AIM OF THE TASK: Set down the full data below exactly as given, please.

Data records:

____________________

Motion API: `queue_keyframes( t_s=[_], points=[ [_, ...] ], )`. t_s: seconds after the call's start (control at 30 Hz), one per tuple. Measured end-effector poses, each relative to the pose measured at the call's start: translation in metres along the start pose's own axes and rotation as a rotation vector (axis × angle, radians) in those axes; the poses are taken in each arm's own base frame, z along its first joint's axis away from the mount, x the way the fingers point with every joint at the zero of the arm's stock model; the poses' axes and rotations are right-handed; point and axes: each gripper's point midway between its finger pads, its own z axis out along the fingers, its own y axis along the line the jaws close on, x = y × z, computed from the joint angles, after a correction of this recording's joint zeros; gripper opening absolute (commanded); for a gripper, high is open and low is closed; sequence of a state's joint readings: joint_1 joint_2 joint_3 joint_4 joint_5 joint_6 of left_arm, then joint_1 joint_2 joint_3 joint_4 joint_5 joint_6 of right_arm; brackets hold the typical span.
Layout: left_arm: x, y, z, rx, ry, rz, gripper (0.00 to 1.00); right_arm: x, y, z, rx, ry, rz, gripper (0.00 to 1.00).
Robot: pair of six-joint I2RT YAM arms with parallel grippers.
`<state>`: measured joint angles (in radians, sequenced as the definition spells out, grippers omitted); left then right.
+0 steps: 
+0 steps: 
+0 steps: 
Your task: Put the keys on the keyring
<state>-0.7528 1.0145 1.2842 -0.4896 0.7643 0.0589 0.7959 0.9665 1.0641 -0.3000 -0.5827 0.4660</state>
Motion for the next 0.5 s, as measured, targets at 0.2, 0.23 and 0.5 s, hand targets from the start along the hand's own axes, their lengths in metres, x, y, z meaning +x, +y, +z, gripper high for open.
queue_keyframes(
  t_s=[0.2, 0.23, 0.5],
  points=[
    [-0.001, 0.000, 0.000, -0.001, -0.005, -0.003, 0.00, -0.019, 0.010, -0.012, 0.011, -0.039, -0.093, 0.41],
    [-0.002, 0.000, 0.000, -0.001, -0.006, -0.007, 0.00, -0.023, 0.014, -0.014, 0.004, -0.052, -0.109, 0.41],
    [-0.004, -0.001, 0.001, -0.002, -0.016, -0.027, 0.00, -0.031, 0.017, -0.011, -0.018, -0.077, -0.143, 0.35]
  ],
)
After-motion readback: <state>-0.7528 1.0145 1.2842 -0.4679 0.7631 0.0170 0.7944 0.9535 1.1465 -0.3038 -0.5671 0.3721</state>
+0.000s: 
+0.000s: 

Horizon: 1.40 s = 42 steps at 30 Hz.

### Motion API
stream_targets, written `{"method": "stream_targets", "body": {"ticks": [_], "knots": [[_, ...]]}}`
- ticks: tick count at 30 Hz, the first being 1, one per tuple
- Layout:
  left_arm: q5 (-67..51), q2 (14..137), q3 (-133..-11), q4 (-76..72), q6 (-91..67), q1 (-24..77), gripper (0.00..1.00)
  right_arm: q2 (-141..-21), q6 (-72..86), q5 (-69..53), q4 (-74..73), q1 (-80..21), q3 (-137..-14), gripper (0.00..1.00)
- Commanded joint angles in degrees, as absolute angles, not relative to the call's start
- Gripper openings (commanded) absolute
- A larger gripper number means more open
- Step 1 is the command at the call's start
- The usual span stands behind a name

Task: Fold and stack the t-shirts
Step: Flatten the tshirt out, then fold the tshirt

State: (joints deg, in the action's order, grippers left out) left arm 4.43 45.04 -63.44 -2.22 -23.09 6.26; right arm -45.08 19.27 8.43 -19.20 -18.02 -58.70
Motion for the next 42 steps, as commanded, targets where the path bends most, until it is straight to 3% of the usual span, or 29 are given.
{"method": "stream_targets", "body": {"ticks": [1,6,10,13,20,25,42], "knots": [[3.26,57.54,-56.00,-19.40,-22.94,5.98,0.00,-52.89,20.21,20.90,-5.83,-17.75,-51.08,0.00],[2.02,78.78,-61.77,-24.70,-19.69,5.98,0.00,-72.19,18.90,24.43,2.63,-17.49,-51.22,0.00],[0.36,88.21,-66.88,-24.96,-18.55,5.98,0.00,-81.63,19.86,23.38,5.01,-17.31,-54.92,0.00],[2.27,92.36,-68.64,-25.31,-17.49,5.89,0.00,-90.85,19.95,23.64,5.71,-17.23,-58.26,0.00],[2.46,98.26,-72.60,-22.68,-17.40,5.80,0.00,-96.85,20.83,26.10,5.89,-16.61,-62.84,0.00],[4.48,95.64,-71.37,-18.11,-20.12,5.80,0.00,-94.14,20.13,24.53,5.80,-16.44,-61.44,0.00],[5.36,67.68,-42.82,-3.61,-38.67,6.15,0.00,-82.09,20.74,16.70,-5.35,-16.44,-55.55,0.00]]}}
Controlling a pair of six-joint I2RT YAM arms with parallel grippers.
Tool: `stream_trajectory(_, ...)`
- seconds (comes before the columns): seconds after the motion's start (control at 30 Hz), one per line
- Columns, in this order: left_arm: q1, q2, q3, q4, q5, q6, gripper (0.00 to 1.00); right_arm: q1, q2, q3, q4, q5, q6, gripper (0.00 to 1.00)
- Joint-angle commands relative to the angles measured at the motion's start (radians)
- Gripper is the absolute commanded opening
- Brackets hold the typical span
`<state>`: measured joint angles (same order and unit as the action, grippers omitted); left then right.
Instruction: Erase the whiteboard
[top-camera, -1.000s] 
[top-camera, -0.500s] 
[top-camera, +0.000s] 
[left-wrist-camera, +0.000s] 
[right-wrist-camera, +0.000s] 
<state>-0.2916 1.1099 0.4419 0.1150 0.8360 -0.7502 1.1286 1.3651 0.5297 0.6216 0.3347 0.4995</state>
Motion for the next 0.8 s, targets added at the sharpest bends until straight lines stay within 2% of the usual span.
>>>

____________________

FINISHED EXERCISE:
Motion API: `queue_keyframes( t_s=[_], points=[ [_, ...] ], )`. t_s: seconds after the call's start (control at 30 Hz), one per tuple. Measured end-effector poses, each relative to the pose measured at the call's start: translation in metres along the start pose's own axes and rotation as a rotation vector (axis × angle, radians) in those axes; the poses are taken in each arm's own base frame, z along its first joint's axis away from the mount, x the way the fingers point with every joint at the zero of the arm's stock model; the poses' axes and rotations are right-handed; point and axes: each gripper's point midway between its finger pads, its own z axis out along the fingers, its own y axis along the line the jaws close on, x = y × z, computed from the joint angles, after a correction of this recording's joint zeros; gripper opening absolute (commanded); for a gripper, high is open and low is closed; sequence of a state's joint readings: joint_1 joint_2 joint_3 joint_4 joint_5 joint_6 of left_arm, then joint_1 joint_2 joint_3 joint_4 joint_5 joint_6 of right_arm; brackets hold the typical span.
Layout: left_arm: x, y, z, rx, ry, rz, gripper (0.00 to 1.00); right_arm: x, y, z, rx, ry, rz, gripper (0.00 to 1.00).
Robot: pair of six-joint I2RT YAM arms with parallel grippers.
`<state>`: measured joint angles (in radians, sequenced as the definition spells out, grippers omitted); left then right.
+0 steps: 
+0 steps: 
+0 steps: 
Your task: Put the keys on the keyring
<state>-0.7528 1.0145 1.2842 -0.4896 0.7643 0.0589 0.7959 0.9665 1.0641 -0.3000 -0.5827 0.4660</state>
Motion for the next 0.5 s, as measured, targets at 0.2, 0.23 and 0.5 s, hand targets from the start along the hand's own axes, their lengths in metres, x, y, z meaning +x, +y, +z, gripper high for open.
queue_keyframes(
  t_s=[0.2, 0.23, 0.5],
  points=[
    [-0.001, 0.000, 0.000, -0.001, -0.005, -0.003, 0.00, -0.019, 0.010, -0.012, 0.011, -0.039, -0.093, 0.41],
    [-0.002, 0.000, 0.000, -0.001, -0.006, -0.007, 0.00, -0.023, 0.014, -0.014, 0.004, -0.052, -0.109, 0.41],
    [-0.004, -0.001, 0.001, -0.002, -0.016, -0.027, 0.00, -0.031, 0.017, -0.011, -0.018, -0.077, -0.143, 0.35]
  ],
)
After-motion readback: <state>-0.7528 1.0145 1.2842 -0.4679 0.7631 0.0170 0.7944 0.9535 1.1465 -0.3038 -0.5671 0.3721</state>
+0.000s: 
+0.000s: 

Horizon: 1.40 s = 42 steps at 30 Hz.

### Motion API
stream_targets, written `{"method": "stream_targets", "body": {"ticks": [_], "knots": [[_, ...]]}}`
- ticks: tick count at 30 Hz, the first being 1, one per tuple
- Layout:
  left_arm: q5 (-67..51), q2 (14..137), q3 (-133..-11), q4 (-76..72), q6 (-91..67), q1 (-24..77), gripper (0.00..1.00)
  right_arm: q2 (-141..-21), q6 (-72..86), q5 (-69..53), q4 (-74..73), q1 (-80..21), q3 (-137..-14), gripper (0.00..1.00)
- Commanded joint angles in degrees, as absolute angles, not relative to the call's start
- Gripper openings (commanded) absolute
- A larger gripper number means more open
- Step 1 is the command at the call's start
- The usual span stands behind a name

Task: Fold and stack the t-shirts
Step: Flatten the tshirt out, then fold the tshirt

State: (joints deg, in the action's order, grippers left out) left arm 4.43 45.04 -63.44 -2.22 -23.09 6.26; right arm -45.08 19.27 8.43 -19.20 -18.02 -58.70
Motion for the next 42 steps, as commanded, targets where the path bends most, until it is straight to 3% of the usual span, or 29 are given.
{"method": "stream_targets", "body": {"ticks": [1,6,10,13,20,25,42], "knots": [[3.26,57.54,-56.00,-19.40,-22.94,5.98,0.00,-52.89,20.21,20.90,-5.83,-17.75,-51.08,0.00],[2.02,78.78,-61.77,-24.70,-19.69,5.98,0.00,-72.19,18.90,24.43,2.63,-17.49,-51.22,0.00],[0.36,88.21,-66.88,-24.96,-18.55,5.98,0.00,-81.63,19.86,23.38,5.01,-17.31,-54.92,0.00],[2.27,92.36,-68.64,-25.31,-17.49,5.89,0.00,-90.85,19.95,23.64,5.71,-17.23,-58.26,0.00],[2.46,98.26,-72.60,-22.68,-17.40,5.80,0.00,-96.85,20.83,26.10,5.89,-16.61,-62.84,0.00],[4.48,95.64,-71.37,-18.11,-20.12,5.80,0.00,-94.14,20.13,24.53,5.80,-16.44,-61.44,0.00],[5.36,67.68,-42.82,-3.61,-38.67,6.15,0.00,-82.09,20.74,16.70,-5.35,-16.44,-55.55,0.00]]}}
Controlling a pair of six-joint I2RT YAM arms with parallel grippers.
Tool: `stream_trajectory(_, ...)`
- seconds (comes before the columns): seconds after the motion's start (control at 30 Hz), one per line
- Columns, in this order: left_arm: q1, q2, q3, q4, q5, q6, gripper (0.00 to 1.00); right_arm: q1, q2, q3, q4, q5, q6, gripper (0.00 to 1.00)
- Joint-angle commands relative to the angles measured at the motion's start (radians)
- Gripper is the absolute commanded opening
- Brackets hold the typical span
`<state>`: measured joint angles (same order and unit as the action, grippers omitted); left then right.
Instruction: Erase the whiteboard
[top-camera, -1.000s] 
[top-camera, -0.500s] 
[top-camera, +0.000s] 
[left-wrist-camera, +0.000s] 
[right-wrist-camera, +0.000s] 
<state>-0.2916 1.1099 0.4419 0.1150 0.8360 -0.7502 1.1286 1.3651 0.5297 0.6216 0.3347 0.4995</state>
Motion for the next 0.8 s, targets added at the sharpest bends until straight lines stay within 2% of the usual span.
>>>

The output is complete, and nothing more is needed.